Now that the data is ready we can **train our model**. Let's try a model called Logistic Regression. 

First, we will create `X` variable with the **features**, and `y` variable with the **outcome**. We will need to split the data into **train and test sets**. There is a function `train_test_split` for this. Please google it to find scikit documentation with the example of usage. We will use **accuracy** to get the estimates. It's a good choice because our outcome variable is rather balanced. 

In [None]:
from sklearn.linear_model import LogisticRegression
from sklearn.model_selection import train_test_split
from sklearn.metrics import accuracy_score

In [None]:
feature_names = ['Pregnancies', 'Glucose', 'BloodPressure', 'SkinThickness', 'Insulin', 'BMI', 'DiabetesPedigreeFunction', 'Age']

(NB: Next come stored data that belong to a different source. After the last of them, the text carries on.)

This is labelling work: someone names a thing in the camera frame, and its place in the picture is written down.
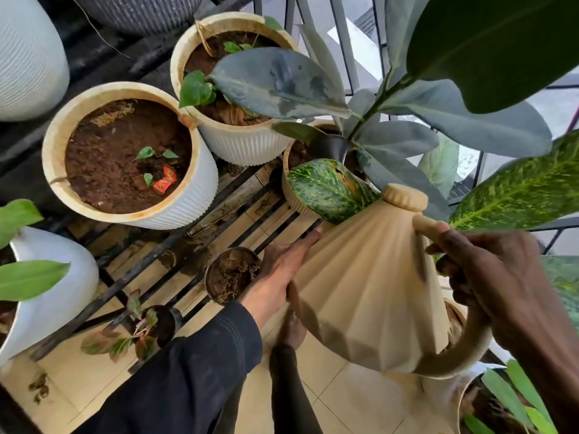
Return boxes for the person's right hand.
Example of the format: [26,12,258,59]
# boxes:
[425,222,563,354]

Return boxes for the red wrapper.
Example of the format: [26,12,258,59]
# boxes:
[151,164,178,196]

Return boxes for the black metal plant rack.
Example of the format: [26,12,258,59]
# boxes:
[0,0,324,376]

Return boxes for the person's left hand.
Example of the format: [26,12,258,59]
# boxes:
[239,227,324,331]

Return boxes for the small green vine plant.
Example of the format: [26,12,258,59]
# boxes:
[179,15,284,109]

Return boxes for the person's left forearm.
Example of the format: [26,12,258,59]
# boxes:
[74,301,264,434]

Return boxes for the small green seedling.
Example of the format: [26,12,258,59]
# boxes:
[135,146,180,188]

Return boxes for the white ribbed pot with vine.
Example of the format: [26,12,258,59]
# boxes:
[169,12,302,167]

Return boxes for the person's black trouser leg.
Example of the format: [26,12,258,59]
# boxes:
[269,343,324,434]

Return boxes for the smooth white pot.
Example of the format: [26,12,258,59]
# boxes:
[0,226,100,367]

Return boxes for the white ribbed pot with wrapper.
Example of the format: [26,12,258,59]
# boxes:
[42,81,219,231]

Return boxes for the person's right forearm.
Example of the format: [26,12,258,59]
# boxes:
[510,307,579,434]

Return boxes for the narrow green leaf plant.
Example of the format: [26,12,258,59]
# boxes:
[460,359,560,434]

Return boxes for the small black pot pink plant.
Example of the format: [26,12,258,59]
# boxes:
[134,304,184,349]

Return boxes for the grey ribbed pot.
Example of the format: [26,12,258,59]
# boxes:
[71,0,205,37]

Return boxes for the variegated green speckled plant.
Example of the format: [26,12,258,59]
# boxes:
[287,130,579,331]

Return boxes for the pink green leafy plant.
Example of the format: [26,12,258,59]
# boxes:
[80,291,160,363]

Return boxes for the small black pot dry roots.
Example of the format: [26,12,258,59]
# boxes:
[204,246,262,307]

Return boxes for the broad light green leaf plant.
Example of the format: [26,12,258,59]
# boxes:
[0,199,71,303]

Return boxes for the large white textured pot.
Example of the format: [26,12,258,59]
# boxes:
[0,0,71,123]

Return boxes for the rubber plant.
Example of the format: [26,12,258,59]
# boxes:
[209,0,579,222]

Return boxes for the white pot with narrow leaves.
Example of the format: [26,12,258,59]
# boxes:
[420,360,510,434]

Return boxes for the person's bare foot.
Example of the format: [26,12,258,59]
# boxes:
[275,311,308,351]

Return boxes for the metal balcony railing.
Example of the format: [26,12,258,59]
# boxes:
[252,0,579,256]

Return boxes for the beige ribbed watering can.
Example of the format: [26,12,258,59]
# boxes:
[287,183,494,380]

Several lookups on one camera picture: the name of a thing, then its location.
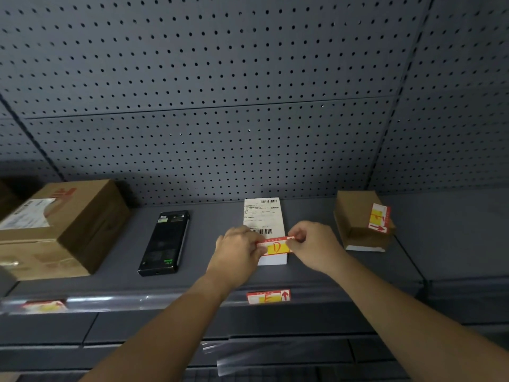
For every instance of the person's right hand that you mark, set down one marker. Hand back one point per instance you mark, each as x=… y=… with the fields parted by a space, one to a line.
x=320 y=248

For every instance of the person's left hand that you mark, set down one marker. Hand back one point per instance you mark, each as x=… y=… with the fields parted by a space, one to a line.
x=232 y=258

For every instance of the person's left thumb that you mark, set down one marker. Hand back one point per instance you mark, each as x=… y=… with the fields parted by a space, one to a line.
x=260 y=253

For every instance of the person's right thumb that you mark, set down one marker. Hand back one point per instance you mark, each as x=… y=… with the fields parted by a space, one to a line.
x=293 y=242

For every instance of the red and yellow label sticker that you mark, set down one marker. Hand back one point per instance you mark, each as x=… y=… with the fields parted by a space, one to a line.
x=278 y=246

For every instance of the person's left forearm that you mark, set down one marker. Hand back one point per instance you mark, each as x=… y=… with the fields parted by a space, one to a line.
x=159 y=334

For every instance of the person's right forearm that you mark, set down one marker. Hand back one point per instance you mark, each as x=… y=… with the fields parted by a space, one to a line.
x=413 y=326

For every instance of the white parcel with shipping label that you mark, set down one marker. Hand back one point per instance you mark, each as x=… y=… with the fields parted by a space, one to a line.
x=264 y=214

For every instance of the red yellow shelf edge label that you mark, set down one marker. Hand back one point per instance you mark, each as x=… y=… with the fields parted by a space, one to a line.
x=268 y=297
x=44 y=306

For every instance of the grey metal shelf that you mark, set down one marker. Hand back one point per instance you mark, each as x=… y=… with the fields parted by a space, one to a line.
x=222 y=280
x=457 y=242

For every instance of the small brown cardboard box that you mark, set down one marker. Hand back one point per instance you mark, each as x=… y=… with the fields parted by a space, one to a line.
x=354 y=222

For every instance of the red yellow sticker with arrow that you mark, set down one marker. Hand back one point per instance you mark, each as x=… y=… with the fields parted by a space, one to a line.
x=379 y=218

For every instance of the black handheld scanner phone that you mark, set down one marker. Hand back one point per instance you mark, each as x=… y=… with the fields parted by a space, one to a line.
x=165 y=244

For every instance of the clear plastic label strip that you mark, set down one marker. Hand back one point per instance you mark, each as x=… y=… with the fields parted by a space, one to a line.
x=131 y=300
x=278 y=352

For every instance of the grey perforated back panel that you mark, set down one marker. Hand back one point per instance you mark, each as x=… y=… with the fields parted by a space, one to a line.
x=222 y=95

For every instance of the large brown cardboard box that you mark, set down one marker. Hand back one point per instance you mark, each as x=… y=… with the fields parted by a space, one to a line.
x=75 y=234

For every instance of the white shipping label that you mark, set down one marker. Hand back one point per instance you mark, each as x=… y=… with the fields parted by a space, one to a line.
x=28 y=213

X = diabetes_mod[feature_names]
y = diabetes_mod.____

X_train, X_test, y_train, y_test = ____

Now the fun part! 
To get our predictions we need to:
1. **Initialize** the model
2. **Fit** the model (using the input feature vectors `X` and the outcome vector `y` of the **training set**)
3. Use the trained model to **predict** outcome values from the **training set**, and then the **test set** (here, we only provide the input features `X`, the model will give us the predicted `y` values)
4. **Compare** the values the model predicted with the actual outcome values. We will use the accuracy_score function. Please google how to use it. 

In [None]:
model = LogisticRegression()
model.fit(____, ____)

In [None]:
y_pred_train = model.predict(X_train)
accuracy_score(y_train, y_pred_train)

In [None]:
y_pred_test = model.____(____)
accuracy_score(____, y_pred_test)

## Congratulations on your first model! 
The accuracy on the test set is almost as good as the accuracy on the training set. That means that the model doesn't **overfit** to the training set.
Let's try another model, that is famous for overfitting if not tuned well.

In [None]:
from sklearn.tree import DecisionTreeClassifier
tree = DecisionTreeClassifier()
tree.____(____, ____)

In [None]:
y_pred_train = tree.____(____)
accuracy_score(____, y_pred_train)

In [None]:
y_pred_test = tree.____(____)
accuracy_score(____, y_pred_test)

We can see that the model **fits the training data perfectly** (which is already suspicious), and performs much worse on the test set. One of the way to prevent overfitting is to force the model to be "**simpler**". For the Decision Tree algorithm, one of the indication of its complexity is its "depth". Let's try limiting it to `3`.

In [None]:
tree = DecisionTreeClassifier(max_depth=3)
tree.____(____, ____)

In [None]:
y_pred_train = tree.____(____)
accuracy_score(____, ____)

In [None]:
y_pred_test = tree.____(____)
accuracy_score(____, ____)

Now we can see that the accuracy **decreased** for the training set, but **increased** for the test set. It means our model **generalizes** better, and will be able to predict unseen cases.